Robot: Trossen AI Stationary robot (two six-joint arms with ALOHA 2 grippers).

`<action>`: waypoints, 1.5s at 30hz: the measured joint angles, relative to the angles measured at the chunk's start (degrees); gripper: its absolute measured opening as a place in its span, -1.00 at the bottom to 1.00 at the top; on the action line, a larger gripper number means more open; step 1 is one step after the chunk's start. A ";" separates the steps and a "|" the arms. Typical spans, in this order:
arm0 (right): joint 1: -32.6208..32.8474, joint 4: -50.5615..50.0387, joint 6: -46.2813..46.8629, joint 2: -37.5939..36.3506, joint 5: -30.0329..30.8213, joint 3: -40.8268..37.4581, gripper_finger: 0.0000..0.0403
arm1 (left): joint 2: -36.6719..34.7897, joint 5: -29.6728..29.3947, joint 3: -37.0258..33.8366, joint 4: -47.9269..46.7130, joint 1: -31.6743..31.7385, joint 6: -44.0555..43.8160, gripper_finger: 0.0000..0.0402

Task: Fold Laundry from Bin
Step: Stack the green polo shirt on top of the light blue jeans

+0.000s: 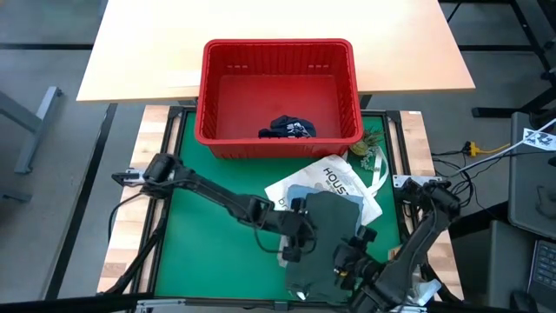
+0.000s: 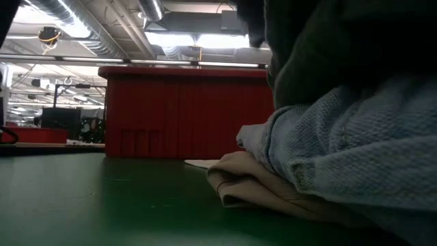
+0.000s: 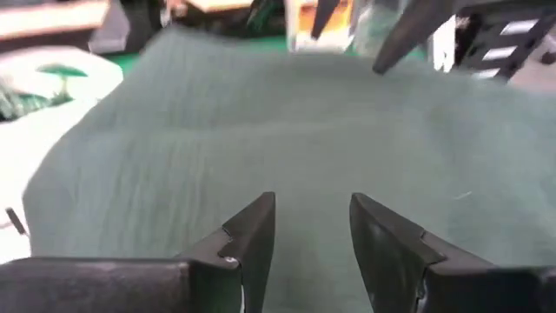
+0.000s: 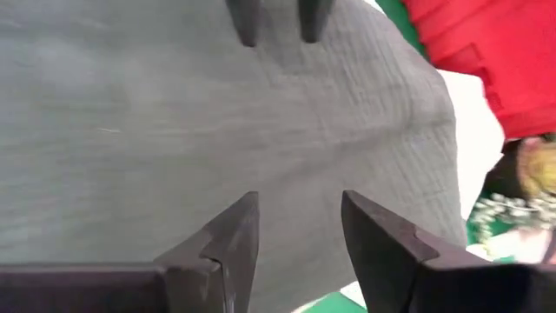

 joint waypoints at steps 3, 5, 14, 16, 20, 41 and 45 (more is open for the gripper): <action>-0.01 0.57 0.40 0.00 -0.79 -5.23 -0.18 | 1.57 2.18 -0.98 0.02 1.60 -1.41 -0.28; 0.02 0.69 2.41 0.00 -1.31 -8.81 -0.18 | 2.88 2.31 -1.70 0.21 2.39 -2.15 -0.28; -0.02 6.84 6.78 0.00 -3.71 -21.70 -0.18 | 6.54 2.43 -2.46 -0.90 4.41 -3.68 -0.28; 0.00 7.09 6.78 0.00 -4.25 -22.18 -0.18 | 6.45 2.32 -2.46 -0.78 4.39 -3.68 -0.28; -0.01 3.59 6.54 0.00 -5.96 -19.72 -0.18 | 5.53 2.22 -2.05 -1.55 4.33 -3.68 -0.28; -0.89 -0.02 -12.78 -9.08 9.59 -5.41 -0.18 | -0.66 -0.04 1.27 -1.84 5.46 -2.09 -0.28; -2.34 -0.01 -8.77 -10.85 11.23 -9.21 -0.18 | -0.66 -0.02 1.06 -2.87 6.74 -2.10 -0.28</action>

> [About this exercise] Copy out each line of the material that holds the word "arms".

> [Solution for this task]
Robot: Trossen AI Stationary robot (two six-joint arms with ALOHA 2 grippers).
`<action>`: waypoints, 1.5s at 30hz: the measured joint angles, relative to the angles measured at the chunk's start (degrees); gripper: its absolute measured opening as a place in its span, -1.00 at the bottom to 1.00 at the top; on the action line, a larger gripper number means more open; step 1 is one step after the chunk's start. A ";" separates the steps and a "|" the arms. Typical spans, in this order:

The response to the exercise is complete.